Justiça concede liberdade provisória a investigadores suspeitos de tortura
Investigadores e delegado que atuam em Colniza estavam presos
O Tribunal de Justiça de Mato Grosso (TJMT), por meio do desembargador Luiz Ferreira da Silva, concedeu liberdade provisória aos investigadores Woshington Kester Vieira e Ricardo Sanches. Eles estavam presos desde a última terça-feira (16), por suspeita de torturar adolescentes em Colniza, a 1.065 km de Cuiabá.
Além deles, foi concedida liberdade ao delegado Edison Ricardo Pickque também estava preso sob a mesma suspeita.
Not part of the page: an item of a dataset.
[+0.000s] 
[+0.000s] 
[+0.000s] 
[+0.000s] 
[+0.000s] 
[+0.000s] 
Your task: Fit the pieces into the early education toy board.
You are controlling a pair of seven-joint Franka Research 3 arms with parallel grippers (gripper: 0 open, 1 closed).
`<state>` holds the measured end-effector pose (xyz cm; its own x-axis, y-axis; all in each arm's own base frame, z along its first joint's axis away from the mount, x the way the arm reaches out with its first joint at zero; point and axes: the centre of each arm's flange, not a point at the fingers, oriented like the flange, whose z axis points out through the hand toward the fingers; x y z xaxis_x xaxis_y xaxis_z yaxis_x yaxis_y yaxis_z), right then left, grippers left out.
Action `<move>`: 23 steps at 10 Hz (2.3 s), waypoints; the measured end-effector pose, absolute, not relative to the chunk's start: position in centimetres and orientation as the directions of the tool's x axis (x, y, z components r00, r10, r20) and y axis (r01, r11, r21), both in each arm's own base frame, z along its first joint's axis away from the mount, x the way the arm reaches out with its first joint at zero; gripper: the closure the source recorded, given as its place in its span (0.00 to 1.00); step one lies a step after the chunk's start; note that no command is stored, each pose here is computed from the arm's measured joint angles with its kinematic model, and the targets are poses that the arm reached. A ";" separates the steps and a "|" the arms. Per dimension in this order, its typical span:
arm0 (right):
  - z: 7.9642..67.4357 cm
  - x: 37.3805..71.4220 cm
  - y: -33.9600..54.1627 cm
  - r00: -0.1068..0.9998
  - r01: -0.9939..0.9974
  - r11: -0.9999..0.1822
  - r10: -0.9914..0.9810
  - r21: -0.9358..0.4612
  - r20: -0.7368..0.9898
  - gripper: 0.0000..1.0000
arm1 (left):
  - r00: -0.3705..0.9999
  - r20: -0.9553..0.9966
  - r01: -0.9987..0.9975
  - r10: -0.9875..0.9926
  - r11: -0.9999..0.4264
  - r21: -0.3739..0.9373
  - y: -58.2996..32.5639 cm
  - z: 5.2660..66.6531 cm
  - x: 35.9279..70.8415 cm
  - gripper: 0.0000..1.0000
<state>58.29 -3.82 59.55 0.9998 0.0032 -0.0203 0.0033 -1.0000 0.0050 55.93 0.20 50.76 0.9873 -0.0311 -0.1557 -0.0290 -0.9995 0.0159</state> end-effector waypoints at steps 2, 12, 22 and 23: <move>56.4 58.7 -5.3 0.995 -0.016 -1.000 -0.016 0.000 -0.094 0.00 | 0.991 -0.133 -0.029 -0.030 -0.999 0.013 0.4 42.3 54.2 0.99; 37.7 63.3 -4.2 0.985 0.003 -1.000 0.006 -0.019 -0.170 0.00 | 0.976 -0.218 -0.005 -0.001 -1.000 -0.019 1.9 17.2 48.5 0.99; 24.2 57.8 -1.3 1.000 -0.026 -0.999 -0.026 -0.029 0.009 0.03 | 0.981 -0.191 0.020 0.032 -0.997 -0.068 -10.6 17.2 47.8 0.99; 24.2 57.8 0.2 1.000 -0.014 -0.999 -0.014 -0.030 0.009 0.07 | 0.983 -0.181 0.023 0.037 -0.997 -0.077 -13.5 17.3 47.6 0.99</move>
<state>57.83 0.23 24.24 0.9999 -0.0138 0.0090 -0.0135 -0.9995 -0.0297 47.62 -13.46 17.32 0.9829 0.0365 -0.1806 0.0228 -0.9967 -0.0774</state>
Os advogados dos investigadores argumentaram que a prisão foi desnecessária, uma vez que os detidos não oferecem risco. Além disso, foram presos com base em depoimentos contraditórios.
A defesa alegou ainda que uma das supostas vítimas já teria forjado uma tortura em outra ocasião.
Com base nos argumentos da defesa, o desembargador concedeu parecer favorável ao pedido liberdade impetrado pelos advogados.
“a custódia dos pacientes, neste momento processual, é medida desproporcional e desnecessária”, diz trecho da decisão.
No entanto, os investigadores terão que cumprir medidas cautelares como informar a Justiça em caso de mudança de endereço, não frequentar a delegacia de Colniza e manter contato com as supostas vítimas.
O caso
Os investigadores foram presos na última terça-feira (16), durante a Operação 'Cruciatus' por suspeita de cometerem o crime de tortura contra três adolescentes em Colniza, cidade a 1.065 km de Cuiabá.
A operação foi deflagrada pelo Grupo de Atuação Especial Contra o Crime Organizado (Gaeco), do Ministério Público Estadual (MPE).